- IATA: none; ICAO: none; FAA LID: DN51;

Summary
- Airport type: Public
- Serves: Ajaokuta, Nigeria
- Elevation AMSL: 620 ft (190 m)
- Coordinates: 7°27′30″N 6°27′40″E﻿ / ﻿7.45833°N 6.46111°E

Map
- Ajaokuta Location of the airport in Nigeria

Runways
| Direction | Length |  | Surface |
| m | ft |
| 06/24 | 1,500 | 4,921 | Asphalt |
- Source: DAFIF GCM Google Maps

= Ajaokuta Airstrip =

Ajaokuta Airstrip or Ajaokuta Airfield is an airstrip 22 km southwest of Ajaokuta, a town in Kogi State, Nigeria.

== Description ==
The airport is located in Adogo, Ajaokuta town, one of the industrial areas in Kogi State.
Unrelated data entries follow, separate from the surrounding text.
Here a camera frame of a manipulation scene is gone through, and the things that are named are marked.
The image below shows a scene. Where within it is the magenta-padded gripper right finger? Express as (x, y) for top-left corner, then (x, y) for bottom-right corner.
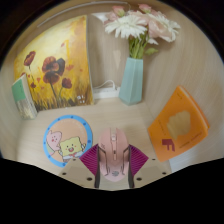
(126, 143), (173, 190)

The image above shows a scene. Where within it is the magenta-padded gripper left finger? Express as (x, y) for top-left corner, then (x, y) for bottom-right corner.
(59, 143), (101, 190)

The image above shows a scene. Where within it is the pink computer mouse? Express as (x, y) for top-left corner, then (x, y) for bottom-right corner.
(97, 127), (131, 183)

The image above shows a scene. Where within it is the round cartoon mouse pad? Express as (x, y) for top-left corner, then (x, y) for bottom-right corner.
(42, 114), (94, 168)

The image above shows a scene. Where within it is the orange book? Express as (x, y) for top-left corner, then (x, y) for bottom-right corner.
(147, 85), (211, 163)

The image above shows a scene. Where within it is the pale green faceted vase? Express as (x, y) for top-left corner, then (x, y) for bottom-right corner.
(118, 57), (144, 106)

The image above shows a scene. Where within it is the green and white book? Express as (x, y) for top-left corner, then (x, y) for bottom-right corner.
(11, 73), (38, 120)

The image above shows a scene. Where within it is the yellow poppy flower painting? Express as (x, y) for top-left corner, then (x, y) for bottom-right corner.
(13, 14), (95, 112)

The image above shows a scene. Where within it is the pink and white flower bouquet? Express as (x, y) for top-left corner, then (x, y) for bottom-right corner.
(103, 3), (182, 60)

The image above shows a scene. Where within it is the white power strip with cable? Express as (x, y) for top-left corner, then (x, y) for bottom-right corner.
(92, 79), (121, 100)

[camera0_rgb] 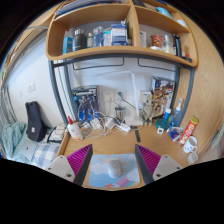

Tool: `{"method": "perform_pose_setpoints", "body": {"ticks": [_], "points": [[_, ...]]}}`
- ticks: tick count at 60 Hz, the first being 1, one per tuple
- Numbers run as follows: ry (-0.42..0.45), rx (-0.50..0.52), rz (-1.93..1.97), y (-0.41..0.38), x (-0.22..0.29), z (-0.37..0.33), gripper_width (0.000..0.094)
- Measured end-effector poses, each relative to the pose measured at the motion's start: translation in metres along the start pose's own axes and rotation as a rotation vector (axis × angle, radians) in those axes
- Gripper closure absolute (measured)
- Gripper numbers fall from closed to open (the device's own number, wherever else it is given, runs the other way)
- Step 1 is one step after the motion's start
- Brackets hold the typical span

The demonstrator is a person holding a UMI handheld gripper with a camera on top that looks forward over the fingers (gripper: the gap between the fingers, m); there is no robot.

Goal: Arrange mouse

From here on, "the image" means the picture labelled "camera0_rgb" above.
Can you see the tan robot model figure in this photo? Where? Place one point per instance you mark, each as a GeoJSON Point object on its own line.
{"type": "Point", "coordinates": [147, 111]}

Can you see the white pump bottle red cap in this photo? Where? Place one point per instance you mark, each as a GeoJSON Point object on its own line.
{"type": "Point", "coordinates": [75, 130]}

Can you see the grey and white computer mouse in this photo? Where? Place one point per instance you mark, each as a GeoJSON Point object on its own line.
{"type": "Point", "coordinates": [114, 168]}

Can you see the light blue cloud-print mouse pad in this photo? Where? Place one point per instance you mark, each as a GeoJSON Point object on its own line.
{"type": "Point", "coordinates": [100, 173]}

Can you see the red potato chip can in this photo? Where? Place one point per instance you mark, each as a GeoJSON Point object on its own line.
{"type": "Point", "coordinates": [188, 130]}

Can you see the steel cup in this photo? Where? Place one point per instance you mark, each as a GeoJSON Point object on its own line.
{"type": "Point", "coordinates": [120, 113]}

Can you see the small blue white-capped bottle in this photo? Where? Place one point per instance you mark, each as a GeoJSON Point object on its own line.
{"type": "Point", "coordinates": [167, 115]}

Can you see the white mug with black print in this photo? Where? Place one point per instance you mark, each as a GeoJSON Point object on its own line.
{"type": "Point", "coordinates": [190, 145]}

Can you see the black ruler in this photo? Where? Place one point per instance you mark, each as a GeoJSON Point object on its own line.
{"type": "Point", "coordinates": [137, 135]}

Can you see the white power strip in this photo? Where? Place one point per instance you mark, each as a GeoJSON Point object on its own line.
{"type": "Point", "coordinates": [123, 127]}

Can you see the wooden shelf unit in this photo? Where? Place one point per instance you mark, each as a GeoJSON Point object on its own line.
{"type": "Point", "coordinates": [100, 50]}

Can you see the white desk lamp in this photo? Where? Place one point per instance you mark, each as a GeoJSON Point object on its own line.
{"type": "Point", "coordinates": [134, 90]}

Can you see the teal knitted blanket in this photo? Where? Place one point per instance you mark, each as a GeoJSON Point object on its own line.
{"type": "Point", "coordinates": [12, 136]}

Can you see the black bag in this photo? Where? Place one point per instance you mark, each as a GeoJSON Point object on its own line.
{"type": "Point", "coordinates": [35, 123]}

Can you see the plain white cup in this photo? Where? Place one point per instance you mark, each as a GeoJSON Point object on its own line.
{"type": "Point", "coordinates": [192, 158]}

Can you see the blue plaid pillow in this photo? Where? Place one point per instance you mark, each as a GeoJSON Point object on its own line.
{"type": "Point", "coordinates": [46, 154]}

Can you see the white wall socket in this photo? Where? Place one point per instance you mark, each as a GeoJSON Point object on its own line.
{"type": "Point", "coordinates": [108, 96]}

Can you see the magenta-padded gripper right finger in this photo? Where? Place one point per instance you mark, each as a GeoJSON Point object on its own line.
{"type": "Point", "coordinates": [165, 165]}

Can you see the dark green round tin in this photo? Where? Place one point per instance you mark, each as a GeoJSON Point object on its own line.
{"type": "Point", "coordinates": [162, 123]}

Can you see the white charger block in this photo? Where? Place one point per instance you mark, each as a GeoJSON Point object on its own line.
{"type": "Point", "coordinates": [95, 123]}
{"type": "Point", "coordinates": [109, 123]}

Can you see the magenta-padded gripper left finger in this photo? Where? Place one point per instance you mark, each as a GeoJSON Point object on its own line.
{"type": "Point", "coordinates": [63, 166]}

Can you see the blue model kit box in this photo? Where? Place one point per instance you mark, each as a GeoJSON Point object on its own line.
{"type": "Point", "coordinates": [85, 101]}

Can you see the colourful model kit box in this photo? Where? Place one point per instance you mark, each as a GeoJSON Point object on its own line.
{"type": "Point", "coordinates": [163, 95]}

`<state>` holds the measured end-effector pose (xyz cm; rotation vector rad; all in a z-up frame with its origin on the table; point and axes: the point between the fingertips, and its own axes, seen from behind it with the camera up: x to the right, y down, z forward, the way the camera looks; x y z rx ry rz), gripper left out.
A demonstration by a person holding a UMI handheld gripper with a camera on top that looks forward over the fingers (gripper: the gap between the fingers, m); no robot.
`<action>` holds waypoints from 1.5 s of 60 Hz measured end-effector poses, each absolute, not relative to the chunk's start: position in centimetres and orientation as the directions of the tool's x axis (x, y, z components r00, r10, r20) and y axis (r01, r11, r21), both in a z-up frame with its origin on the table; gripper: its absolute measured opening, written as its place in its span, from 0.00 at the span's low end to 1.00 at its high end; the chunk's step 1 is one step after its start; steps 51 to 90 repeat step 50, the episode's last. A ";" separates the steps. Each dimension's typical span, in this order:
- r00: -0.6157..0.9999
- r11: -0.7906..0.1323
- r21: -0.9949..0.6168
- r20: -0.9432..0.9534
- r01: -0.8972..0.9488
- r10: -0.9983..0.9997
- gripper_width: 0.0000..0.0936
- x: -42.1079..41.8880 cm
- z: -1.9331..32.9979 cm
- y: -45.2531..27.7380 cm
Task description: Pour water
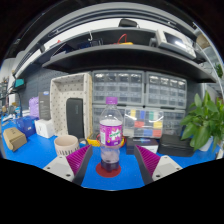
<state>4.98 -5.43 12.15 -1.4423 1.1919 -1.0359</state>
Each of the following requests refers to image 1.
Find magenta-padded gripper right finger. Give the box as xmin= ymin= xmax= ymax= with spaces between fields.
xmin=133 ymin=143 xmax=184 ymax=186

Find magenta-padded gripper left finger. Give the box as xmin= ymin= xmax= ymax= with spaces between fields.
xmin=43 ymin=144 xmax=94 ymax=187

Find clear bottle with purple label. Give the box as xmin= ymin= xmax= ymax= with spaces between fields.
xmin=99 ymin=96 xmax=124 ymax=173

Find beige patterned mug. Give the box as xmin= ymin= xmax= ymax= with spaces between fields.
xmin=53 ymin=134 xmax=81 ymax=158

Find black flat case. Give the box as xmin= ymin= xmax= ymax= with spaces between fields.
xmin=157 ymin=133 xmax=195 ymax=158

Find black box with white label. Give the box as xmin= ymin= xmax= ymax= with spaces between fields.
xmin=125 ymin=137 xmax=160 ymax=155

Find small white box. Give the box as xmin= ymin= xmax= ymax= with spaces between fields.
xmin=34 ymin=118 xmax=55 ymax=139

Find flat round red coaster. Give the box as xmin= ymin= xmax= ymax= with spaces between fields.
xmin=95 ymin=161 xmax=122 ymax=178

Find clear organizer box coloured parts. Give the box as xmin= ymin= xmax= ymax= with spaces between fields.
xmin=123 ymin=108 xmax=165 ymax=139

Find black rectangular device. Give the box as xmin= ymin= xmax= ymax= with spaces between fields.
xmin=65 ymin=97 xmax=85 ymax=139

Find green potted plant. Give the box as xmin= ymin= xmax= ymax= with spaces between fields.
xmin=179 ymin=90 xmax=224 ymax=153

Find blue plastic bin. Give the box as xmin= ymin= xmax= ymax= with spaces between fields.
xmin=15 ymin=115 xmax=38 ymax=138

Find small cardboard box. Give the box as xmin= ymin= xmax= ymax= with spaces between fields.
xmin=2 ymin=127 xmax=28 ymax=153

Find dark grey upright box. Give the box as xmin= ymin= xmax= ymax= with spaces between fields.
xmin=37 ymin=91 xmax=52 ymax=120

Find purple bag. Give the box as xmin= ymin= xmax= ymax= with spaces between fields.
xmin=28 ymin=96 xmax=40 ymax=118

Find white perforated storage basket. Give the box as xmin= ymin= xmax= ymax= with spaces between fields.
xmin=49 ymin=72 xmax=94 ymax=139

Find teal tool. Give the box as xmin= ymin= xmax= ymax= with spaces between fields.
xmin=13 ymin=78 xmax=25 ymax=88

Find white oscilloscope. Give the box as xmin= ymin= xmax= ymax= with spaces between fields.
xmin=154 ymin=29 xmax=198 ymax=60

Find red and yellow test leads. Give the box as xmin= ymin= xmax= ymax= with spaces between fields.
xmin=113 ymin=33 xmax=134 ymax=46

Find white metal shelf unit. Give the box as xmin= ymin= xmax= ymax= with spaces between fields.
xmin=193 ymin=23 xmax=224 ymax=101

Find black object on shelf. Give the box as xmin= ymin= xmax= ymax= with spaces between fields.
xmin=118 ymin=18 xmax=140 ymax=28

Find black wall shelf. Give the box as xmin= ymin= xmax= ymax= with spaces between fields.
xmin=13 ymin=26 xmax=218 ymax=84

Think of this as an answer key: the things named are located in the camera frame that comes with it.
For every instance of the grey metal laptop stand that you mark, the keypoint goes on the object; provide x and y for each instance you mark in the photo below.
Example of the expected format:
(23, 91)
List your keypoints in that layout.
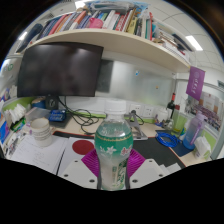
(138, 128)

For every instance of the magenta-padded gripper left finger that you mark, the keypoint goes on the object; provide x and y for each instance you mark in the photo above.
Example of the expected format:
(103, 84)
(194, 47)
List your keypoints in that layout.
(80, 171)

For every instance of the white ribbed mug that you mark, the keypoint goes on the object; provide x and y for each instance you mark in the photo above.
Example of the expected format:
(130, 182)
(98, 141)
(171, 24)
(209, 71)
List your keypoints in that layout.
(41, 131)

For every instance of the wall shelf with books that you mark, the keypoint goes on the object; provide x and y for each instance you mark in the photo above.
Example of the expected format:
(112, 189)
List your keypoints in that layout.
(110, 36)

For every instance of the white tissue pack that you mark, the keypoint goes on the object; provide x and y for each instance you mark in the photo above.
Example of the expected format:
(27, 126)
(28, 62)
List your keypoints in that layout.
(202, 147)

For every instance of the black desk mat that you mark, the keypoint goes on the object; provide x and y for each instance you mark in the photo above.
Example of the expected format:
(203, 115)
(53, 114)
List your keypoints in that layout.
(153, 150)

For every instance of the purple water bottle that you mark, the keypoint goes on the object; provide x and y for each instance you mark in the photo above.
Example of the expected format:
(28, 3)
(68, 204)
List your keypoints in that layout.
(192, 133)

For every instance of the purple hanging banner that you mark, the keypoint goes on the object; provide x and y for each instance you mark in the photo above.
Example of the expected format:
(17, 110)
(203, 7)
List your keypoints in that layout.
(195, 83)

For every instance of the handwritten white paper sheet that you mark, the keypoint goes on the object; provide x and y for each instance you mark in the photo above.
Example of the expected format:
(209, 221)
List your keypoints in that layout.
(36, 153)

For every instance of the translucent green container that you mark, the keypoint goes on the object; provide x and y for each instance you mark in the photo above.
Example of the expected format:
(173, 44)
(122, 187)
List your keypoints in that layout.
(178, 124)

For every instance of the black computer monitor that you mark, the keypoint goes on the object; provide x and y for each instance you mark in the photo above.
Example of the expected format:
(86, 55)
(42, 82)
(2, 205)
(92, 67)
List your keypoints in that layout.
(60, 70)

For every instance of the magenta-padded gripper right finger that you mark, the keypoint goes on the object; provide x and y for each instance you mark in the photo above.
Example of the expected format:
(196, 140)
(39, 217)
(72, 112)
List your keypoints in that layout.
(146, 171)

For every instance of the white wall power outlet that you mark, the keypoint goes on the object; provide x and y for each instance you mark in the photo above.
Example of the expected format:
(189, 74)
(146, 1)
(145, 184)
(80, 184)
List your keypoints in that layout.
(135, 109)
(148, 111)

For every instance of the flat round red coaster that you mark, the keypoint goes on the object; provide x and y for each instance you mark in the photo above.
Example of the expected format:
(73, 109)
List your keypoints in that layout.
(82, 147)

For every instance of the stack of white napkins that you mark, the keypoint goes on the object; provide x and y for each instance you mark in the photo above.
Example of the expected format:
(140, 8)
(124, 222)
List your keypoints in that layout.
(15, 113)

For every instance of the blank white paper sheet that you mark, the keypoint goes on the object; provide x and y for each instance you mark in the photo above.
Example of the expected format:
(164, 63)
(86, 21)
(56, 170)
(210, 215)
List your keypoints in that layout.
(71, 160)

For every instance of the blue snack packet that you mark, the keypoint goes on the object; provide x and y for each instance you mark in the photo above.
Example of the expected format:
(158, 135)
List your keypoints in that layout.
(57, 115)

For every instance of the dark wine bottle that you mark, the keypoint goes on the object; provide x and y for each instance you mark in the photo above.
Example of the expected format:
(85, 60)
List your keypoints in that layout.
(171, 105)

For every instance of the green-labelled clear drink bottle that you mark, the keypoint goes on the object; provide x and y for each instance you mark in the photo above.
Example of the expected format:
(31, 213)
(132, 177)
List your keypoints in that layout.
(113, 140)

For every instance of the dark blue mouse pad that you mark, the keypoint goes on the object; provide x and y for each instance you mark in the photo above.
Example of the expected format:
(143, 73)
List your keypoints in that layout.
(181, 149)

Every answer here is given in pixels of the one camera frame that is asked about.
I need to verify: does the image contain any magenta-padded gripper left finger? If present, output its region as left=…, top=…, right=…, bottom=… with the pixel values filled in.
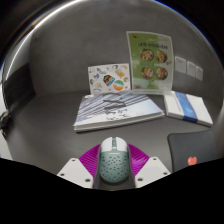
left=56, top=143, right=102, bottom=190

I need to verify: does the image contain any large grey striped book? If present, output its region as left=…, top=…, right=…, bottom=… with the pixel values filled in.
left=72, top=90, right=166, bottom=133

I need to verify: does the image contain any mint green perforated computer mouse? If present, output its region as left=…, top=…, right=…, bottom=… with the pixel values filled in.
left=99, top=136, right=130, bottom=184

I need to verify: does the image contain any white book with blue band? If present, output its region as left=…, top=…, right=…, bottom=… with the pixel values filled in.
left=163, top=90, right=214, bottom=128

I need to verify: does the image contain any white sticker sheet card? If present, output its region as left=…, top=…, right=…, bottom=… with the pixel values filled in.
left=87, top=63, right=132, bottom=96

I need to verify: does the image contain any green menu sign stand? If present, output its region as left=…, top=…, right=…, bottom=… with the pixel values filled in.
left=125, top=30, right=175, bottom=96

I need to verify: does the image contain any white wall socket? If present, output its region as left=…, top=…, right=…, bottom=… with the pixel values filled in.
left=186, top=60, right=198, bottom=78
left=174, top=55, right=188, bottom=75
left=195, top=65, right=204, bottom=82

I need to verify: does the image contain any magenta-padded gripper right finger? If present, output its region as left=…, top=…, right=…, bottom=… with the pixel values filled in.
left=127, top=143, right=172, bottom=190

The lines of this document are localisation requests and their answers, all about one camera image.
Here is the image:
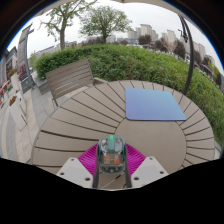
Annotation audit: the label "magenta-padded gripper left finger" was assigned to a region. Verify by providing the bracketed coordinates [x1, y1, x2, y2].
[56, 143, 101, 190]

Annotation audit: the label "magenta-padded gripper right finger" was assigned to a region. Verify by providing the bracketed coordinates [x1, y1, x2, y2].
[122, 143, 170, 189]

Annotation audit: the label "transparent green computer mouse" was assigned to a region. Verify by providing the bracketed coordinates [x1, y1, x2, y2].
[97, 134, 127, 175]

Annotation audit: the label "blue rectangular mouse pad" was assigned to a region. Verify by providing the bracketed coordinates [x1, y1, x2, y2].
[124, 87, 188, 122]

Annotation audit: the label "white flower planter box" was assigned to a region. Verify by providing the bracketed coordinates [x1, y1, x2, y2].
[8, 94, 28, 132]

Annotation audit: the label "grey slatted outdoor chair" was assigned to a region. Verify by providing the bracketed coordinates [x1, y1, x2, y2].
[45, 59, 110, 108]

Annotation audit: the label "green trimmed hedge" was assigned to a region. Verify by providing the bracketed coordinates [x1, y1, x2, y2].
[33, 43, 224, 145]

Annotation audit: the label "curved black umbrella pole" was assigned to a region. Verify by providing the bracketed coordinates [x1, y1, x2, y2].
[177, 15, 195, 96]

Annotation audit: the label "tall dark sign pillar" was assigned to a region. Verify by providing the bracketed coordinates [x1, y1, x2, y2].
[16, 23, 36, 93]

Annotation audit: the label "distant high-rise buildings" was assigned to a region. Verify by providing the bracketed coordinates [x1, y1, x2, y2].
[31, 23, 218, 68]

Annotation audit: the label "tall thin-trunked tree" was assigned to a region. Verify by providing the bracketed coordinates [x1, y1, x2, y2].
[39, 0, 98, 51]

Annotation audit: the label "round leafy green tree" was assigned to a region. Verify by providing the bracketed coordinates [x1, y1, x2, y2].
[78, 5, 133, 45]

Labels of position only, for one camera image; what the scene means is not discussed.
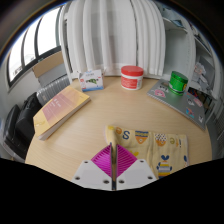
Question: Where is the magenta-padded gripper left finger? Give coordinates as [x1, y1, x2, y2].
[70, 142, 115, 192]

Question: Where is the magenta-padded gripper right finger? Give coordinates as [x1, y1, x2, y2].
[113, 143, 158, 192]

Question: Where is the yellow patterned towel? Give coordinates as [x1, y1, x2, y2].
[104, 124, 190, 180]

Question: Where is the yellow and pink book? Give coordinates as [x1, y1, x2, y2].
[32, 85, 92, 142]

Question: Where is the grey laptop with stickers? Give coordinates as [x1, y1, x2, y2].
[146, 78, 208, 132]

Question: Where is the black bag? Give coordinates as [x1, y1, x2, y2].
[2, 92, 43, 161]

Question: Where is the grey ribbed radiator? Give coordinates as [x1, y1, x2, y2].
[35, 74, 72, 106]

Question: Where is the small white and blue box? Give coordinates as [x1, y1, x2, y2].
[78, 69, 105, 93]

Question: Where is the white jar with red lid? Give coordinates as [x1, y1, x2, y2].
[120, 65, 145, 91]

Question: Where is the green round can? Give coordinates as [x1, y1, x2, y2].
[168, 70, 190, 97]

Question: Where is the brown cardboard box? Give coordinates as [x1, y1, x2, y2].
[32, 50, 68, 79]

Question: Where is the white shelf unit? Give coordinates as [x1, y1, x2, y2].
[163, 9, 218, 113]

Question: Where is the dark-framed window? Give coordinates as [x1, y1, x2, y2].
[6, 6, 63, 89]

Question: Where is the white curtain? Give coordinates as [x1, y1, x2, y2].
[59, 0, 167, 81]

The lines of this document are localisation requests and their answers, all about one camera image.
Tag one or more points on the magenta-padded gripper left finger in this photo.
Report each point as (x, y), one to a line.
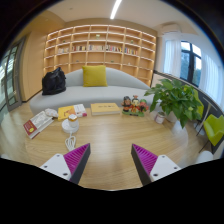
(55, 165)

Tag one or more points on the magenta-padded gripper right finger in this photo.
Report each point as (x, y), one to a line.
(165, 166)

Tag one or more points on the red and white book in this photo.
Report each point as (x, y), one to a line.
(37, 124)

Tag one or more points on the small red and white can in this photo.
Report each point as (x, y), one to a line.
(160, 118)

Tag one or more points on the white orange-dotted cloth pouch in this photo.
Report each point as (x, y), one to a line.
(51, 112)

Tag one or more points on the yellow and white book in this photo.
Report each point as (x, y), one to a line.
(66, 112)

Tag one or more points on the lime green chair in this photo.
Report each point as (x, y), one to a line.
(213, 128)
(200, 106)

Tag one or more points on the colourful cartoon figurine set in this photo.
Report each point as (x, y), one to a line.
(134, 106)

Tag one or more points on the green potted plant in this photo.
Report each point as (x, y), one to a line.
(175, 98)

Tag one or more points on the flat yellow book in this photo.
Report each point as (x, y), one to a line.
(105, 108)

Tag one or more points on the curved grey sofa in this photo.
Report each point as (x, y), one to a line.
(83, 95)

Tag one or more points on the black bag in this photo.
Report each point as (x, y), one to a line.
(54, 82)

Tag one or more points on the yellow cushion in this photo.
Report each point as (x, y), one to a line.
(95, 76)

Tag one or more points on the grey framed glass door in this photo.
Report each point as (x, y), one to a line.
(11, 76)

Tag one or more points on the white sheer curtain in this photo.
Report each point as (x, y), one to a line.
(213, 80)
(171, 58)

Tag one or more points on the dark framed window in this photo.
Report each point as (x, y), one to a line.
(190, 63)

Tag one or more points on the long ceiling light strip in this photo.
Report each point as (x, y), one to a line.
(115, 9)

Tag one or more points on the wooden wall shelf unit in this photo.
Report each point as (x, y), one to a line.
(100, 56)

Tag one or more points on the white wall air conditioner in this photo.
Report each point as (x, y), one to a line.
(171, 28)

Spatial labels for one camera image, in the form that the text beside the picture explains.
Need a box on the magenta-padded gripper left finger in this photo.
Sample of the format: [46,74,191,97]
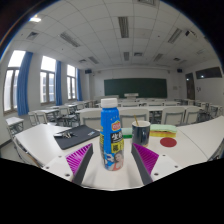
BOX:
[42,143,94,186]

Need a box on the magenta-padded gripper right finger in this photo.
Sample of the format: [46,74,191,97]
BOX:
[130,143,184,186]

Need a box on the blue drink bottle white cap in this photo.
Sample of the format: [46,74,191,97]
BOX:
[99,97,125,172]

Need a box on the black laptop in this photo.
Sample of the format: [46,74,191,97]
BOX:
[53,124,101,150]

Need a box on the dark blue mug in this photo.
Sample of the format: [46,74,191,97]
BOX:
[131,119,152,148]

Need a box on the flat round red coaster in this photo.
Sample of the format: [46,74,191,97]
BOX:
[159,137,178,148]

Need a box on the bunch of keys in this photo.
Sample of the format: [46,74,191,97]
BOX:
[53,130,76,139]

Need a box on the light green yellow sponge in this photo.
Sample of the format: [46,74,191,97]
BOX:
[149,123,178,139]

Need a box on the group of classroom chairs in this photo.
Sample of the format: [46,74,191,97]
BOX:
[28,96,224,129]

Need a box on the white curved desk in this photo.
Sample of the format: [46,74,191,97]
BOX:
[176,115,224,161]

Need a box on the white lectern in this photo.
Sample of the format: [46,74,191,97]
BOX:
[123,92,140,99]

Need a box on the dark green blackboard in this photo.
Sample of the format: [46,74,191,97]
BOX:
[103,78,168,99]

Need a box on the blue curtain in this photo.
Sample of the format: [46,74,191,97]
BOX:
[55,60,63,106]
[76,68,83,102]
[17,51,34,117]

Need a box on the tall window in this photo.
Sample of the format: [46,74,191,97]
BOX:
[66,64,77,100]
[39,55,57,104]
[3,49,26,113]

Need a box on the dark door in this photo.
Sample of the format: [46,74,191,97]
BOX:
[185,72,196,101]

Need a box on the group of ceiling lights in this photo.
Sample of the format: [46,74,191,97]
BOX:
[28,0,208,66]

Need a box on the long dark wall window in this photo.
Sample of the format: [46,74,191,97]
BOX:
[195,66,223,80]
According to findings, the airport has a latitude of 7° 27' 15.59" N and a longitude of 6° 27' 23.99" E. The airport has no airline service. There are closer airports to the airstrip, such as Lokoja airstrip, which is 40 km away, and Akure airport, which is 130 km away.

== History ==
In 2021, the National Assembly, under the Senate President, approved a bill for the renovation of several airstrips in Nigeria. In the 2022 Nigeria national budget, Ajaokuta airstrip was among the eight airstrips listed for renovation and improvement. The aim is to generate more income and revenue from the Ajaokuta airstrip, as well as facilitate the movement and transportation of raw materials to and from the Ajaokuta Steel Mill in Kogi State.